▶ [BRIEF] Search the data below for "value"; list each line that holds it.

▶ [COLLECTED MATERIAL]
□ □ □ □ □ □ □

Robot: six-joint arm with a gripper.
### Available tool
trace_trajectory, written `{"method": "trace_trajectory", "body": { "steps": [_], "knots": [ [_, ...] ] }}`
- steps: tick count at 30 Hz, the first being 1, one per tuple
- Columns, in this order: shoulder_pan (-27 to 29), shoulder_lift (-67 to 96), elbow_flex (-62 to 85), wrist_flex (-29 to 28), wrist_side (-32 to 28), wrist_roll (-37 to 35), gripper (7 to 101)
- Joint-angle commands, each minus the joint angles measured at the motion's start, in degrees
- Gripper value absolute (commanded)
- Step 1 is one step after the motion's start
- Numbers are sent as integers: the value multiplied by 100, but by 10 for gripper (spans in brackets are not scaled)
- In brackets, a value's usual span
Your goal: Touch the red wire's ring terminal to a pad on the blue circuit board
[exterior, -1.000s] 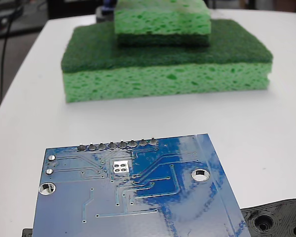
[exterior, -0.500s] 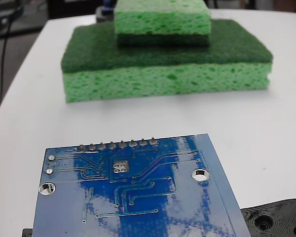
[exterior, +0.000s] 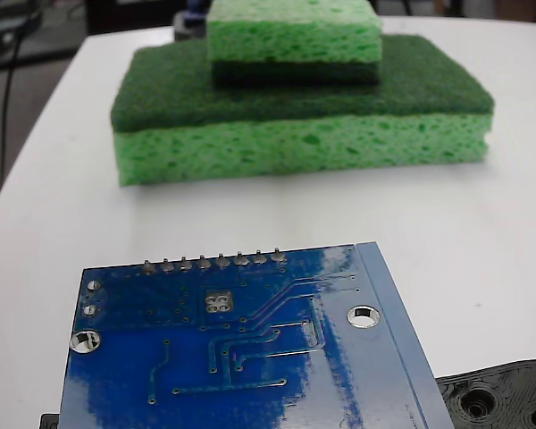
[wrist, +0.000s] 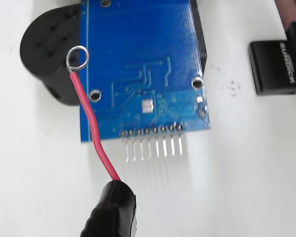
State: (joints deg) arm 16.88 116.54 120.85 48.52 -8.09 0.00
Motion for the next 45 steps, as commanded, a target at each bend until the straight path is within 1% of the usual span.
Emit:
{"method": "trace_trajectory", "body": {
  "steps": [1,14,21,29,38,45],
  "knots": [
    [0,-448,-343,18,-9,9,1003],
    [18,-1116,-606,97,105,114,1003],
    [-167,-1547,-993,378,519,299,1003],
    [-563,-1644,-1274,659,1099,519,1003],
    [-606,-1758,-1459,888,1169,598,1003],
    [-642,-1758,-1415,888,1187,659,1003]
  ]
}}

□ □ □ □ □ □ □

▶ [FINAL ANSWER]
- Gripper value absolute (commanded)
- Numbers are sent as integers: the value multiplied by 100, but by 10 for gripper (spans in brackets are not scaled)
- In brackets, a value's usual span

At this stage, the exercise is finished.